• **What needs to be done**:
For the records below, output word for word the lines from the one with "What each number" up to and including the one with "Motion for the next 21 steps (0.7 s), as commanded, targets". No pictures.

• **Dataset**:
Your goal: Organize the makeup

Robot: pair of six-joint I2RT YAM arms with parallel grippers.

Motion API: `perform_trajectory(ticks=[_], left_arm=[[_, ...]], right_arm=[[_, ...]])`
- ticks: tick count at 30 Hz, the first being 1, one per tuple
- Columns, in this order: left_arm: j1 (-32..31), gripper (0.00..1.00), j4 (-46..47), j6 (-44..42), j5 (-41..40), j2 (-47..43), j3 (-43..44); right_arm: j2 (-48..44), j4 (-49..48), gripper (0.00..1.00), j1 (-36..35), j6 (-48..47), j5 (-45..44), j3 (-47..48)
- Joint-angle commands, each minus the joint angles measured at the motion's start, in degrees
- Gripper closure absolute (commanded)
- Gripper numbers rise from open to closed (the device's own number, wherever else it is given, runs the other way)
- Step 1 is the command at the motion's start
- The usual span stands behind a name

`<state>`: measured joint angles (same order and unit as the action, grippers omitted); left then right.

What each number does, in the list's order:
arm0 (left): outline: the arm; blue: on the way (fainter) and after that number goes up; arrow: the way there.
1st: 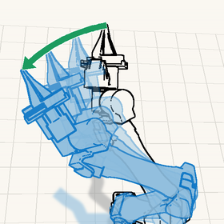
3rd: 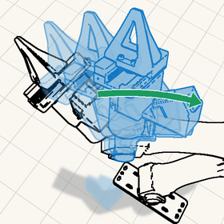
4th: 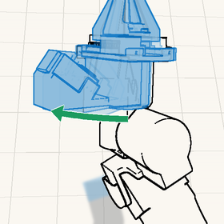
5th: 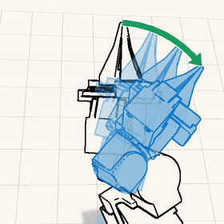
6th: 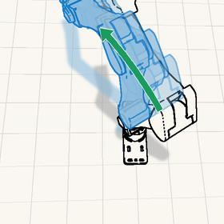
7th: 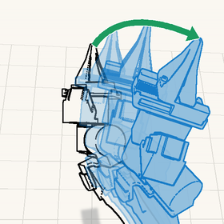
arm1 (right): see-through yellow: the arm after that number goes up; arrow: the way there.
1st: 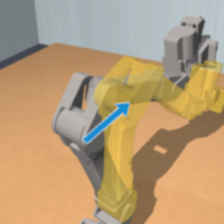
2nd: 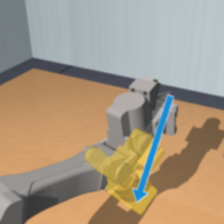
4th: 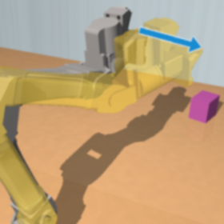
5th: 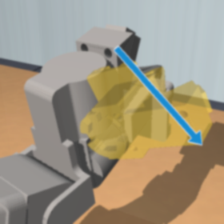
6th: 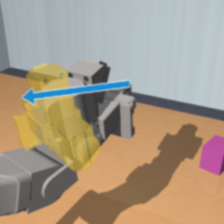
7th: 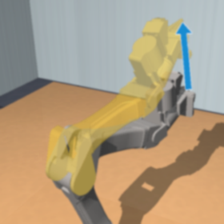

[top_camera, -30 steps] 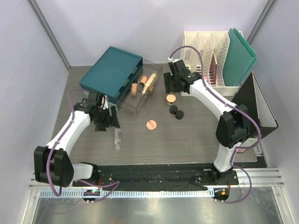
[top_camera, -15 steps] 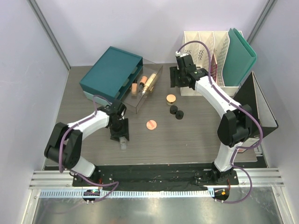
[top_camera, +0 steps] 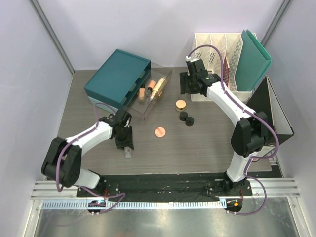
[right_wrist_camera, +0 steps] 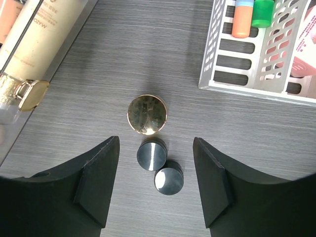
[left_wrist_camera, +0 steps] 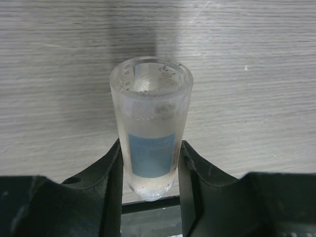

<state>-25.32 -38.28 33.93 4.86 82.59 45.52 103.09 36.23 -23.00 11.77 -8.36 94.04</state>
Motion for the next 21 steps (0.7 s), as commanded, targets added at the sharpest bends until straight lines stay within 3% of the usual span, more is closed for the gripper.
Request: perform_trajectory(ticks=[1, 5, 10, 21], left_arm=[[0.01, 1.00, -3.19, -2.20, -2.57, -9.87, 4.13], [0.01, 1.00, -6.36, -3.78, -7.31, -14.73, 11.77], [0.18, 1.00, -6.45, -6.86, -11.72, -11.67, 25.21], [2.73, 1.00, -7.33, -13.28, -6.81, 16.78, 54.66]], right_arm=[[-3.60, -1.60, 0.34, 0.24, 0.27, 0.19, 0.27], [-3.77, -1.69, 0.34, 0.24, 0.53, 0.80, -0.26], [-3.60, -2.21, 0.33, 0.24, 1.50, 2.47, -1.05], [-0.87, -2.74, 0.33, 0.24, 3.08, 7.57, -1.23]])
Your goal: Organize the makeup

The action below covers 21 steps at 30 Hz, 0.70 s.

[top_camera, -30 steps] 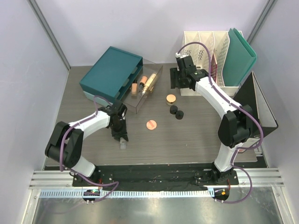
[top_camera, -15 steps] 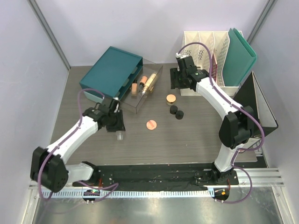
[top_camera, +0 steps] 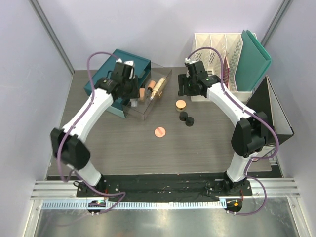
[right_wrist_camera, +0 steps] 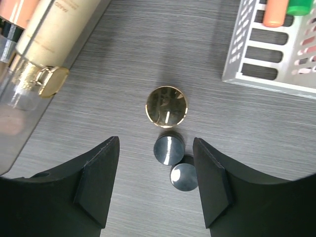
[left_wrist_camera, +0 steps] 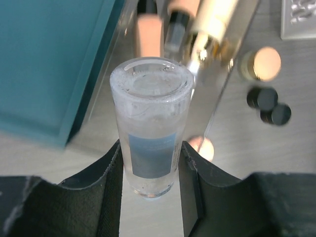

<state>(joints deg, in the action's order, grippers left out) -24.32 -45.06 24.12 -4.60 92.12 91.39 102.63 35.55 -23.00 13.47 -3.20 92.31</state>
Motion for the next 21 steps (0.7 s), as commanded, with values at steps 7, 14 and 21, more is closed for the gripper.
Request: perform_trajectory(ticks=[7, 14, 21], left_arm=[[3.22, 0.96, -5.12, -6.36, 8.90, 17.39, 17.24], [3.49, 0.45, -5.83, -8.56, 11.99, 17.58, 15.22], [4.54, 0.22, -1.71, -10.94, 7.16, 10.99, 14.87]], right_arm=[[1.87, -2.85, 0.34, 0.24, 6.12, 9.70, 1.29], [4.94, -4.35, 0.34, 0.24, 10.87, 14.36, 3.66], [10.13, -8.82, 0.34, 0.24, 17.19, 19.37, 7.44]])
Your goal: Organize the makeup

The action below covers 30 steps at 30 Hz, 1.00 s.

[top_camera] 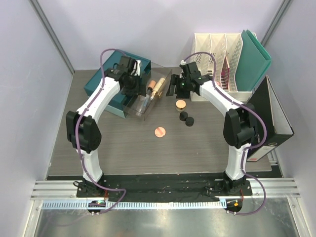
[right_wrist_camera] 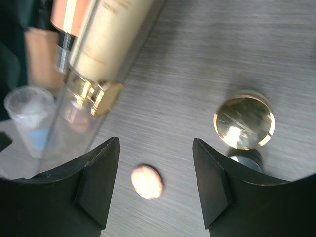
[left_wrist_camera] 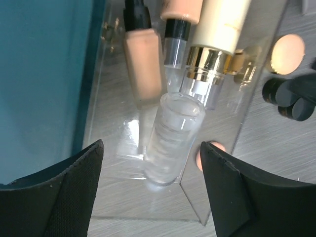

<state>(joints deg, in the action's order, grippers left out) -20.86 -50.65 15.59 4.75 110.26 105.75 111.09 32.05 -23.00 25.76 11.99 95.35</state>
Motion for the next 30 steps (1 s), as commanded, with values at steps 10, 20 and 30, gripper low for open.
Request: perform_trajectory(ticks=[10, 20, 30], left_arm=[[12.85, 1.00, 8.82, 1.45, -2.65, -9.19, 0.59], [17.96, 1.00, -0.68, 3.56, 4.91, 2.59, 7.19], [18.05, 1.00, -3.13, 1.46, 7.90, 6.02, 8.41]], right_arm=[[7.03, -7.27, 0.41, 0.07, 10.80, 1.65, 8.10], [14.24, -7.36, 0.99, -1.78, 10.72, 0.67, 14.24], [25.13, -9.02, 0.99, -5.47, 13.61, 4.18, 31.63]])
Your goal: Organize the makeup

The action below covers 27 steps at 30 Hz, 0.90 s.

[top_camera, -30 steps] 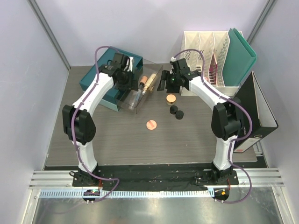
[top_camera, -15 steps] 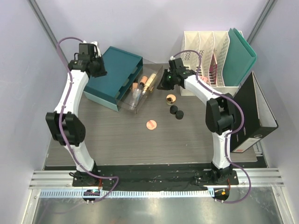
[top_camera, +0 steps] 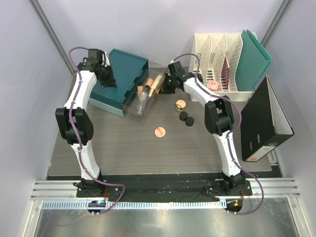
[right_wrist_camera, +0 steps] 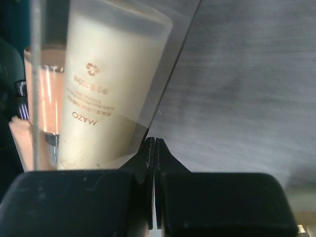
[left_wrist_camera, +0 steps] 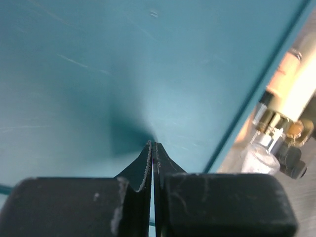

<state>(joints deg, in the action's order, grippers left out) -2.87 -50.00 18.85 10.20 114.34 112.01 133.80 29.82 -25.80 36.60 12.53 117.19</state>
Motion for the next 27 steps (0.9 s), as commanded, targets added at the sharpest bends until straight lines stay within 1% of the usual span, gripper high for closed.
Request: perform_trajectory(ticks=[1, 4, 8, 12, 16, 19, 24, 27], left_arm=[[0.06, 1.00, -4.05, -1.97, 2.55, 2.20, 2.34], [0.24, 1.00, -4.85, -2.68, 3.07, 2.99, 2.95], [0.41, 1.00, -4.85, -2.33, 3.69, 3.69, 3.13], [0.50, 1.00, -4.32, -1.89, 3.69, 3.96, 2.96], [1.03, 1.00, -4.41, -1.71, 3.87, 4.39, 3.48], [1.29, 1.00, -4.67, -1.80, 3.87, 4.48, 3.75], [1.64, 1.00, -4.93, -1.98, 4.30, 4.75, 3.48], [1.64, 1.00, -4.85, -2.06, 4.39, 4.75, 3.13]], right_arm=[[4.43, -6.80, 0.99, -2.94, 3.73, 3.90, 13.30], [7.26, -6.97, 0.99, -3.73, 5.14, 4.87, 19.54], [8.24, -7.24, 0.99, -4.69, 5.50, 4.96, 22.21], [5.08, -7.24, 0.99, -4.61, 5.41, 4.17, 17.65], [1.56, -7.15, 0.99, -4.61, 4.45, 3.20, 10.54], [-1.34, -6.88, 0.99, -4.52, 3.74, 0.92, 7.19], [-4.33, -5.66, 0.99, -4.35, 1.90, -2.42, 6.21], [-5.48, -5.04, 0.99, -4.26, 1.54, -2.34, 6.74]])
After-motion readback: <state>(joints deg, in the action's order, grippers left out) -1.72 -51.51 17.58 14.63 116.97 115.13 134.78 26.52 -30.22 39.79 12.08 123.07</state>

• **Reply to the exercise**:
What each number does, in the list's order:
arm0 (left): outline: the arm; blue: on the way (fainter) and after that number goes up; arrow: the way there.
1st: 
3rd: 
4th: 
5th: 
6th: 
7th: 
arm1 (right): see-through yellow: the arm after that number goes up; arrow: the way there.
1st: 
2nd: 
4th: 
5th: 
6th: 
7th: 

[top_camera, -30 steps] 
[top_camera, -15 steps] 
[top_camera, +0 steps] 
[right_wrist_camera, +0 steps] 
[left_wrist_camera, +0 steps] 

<state>-25.32 -38.28 33.93 4.86 82.59 45.52 103.09 36.23 -23.00 11.77 -8.36 94.04</state>
Motion for the next 21 steps (0.7 s), as commanded, targets added at the sharpest bends until straight lines stay within 3% of the usual span, more is closed for the gripper.

The exercise has been answered completely.